Work item
Leaving out the images, reproduce every line of the data that follows exactly.

Dataset section
-------
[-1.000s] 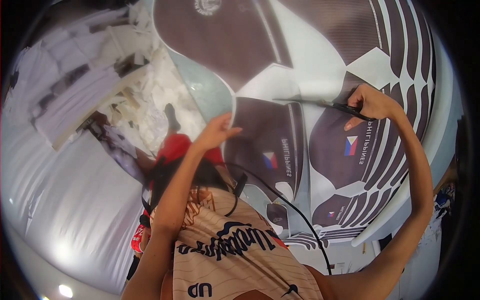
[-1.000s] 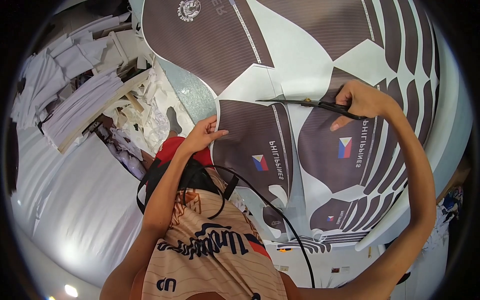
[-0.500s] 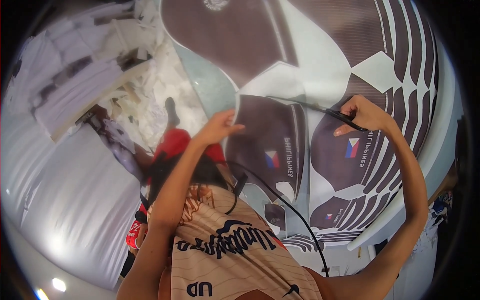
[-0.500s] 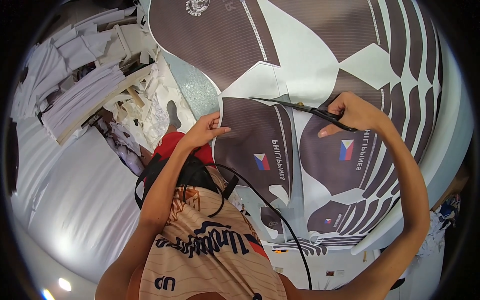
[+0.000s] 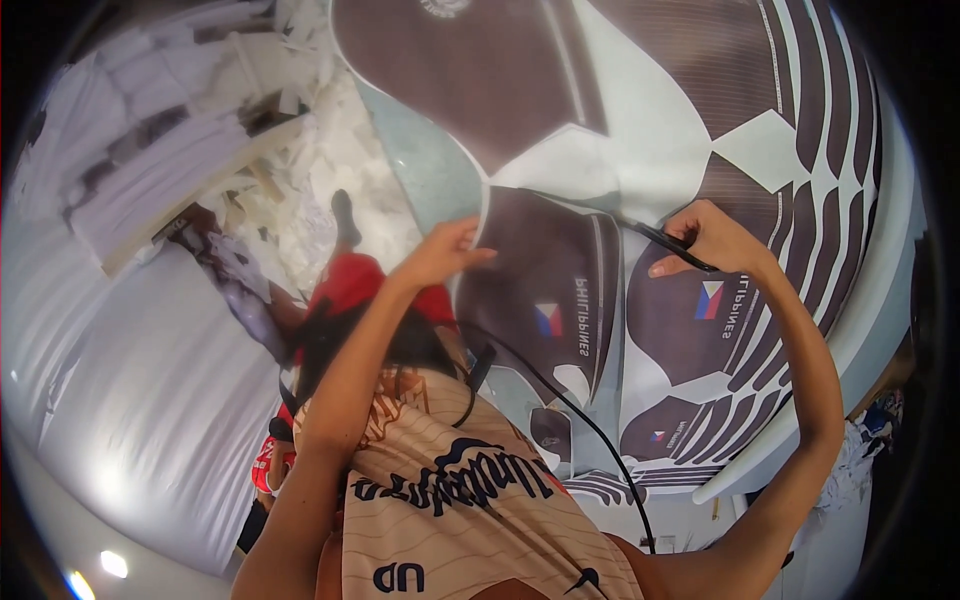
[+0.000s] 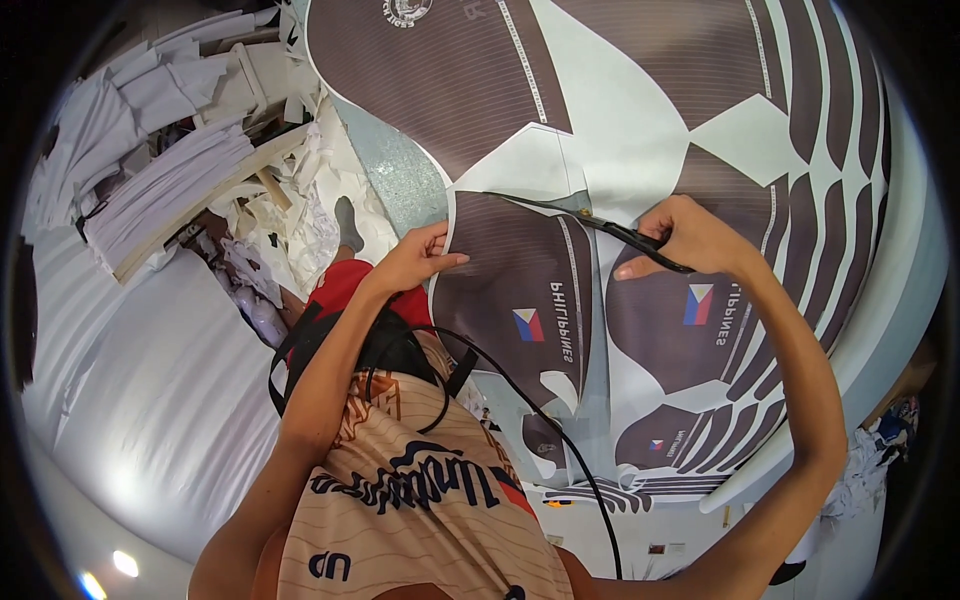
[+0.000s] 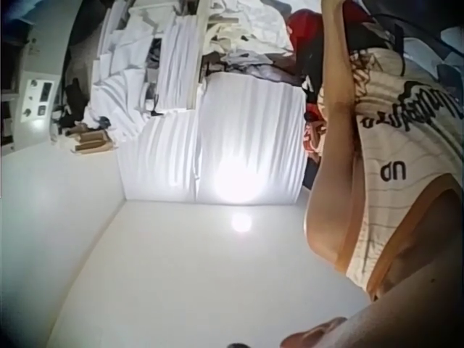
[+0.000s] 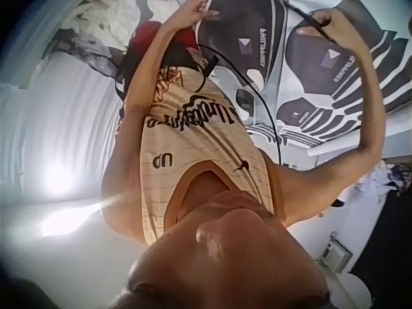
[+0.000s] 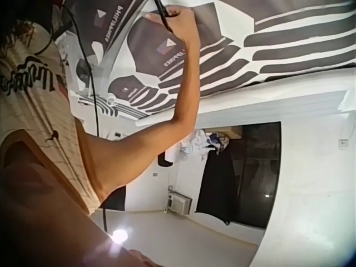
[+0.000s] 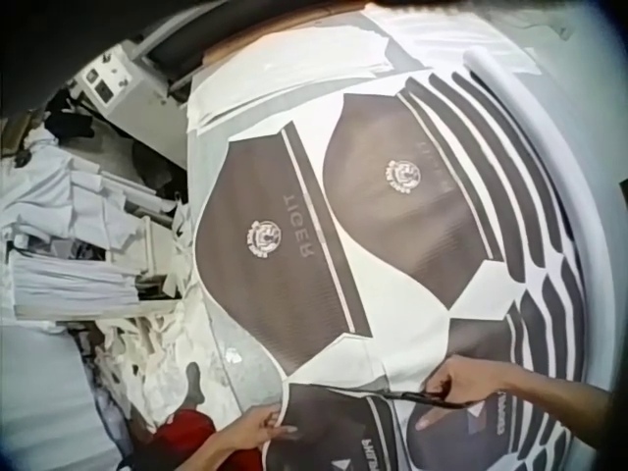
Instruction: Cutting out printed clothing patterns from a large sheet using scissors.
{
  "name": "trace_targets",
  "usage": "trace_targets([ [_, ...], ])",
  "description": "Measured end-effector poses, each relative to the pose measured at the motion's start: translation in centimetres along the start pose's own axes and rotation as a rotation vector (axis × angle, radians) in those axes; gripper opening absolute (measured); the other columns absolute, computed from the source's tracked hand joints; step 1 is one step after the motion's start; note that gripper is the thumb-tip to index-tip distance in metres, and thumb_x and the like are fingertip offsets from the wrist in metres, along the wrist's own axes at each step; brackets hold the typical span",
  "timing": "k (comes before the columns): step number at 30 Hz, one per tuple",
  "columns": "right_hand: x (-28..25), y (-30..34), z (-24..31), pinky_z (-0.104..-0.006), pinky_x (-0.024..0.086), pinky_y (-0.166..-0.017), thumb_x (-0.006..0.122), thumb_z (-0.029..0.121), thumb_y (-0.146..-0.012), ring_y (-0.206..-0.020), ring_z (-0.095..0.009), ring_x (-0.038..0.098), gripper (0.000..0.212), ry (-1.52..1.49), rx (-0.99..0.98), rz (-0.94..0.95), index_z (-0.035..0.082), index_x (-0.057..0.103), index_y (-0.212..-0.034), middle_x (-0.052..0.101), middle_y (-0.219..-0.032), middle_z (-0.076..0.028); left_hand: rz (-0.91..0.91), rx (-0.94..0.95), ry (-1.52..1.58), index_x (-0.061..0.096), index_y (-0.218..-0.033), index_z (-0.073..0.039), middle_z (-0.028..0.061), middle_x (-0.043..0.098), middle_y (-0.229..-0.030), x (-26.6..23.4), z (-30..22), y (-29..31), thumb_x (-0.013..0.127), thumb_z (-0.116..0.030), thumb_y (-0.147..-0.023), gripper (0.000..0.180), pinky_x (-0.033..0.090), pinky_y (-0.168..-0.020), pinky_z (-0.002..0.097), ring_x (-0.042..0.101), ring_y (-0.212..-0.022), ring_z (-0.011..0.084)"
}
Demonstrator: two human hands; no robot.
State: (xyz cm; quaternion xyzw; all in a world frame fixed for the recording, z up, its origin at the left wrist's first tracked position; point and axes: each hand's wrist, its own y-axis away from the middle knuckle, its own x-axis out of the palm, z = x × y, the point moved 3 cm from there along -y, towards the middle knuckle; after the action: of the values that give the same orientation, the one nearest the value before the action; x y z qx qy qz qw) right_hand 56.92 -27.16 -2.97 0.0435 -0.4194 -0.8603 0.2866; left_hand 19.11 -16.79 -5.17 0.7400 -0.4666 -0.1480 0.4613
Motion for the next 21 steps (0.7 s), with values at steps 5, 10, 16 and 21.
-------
Task solution
[-1.000s] 
[-1.000s] 
[-0.500s] 
[-0.500s] 
[+0.000s] 
[+0.000s] 
[+0.000s] 
[+0.000s] 
[+0.000s] 
[+0.000s] 
Instruction: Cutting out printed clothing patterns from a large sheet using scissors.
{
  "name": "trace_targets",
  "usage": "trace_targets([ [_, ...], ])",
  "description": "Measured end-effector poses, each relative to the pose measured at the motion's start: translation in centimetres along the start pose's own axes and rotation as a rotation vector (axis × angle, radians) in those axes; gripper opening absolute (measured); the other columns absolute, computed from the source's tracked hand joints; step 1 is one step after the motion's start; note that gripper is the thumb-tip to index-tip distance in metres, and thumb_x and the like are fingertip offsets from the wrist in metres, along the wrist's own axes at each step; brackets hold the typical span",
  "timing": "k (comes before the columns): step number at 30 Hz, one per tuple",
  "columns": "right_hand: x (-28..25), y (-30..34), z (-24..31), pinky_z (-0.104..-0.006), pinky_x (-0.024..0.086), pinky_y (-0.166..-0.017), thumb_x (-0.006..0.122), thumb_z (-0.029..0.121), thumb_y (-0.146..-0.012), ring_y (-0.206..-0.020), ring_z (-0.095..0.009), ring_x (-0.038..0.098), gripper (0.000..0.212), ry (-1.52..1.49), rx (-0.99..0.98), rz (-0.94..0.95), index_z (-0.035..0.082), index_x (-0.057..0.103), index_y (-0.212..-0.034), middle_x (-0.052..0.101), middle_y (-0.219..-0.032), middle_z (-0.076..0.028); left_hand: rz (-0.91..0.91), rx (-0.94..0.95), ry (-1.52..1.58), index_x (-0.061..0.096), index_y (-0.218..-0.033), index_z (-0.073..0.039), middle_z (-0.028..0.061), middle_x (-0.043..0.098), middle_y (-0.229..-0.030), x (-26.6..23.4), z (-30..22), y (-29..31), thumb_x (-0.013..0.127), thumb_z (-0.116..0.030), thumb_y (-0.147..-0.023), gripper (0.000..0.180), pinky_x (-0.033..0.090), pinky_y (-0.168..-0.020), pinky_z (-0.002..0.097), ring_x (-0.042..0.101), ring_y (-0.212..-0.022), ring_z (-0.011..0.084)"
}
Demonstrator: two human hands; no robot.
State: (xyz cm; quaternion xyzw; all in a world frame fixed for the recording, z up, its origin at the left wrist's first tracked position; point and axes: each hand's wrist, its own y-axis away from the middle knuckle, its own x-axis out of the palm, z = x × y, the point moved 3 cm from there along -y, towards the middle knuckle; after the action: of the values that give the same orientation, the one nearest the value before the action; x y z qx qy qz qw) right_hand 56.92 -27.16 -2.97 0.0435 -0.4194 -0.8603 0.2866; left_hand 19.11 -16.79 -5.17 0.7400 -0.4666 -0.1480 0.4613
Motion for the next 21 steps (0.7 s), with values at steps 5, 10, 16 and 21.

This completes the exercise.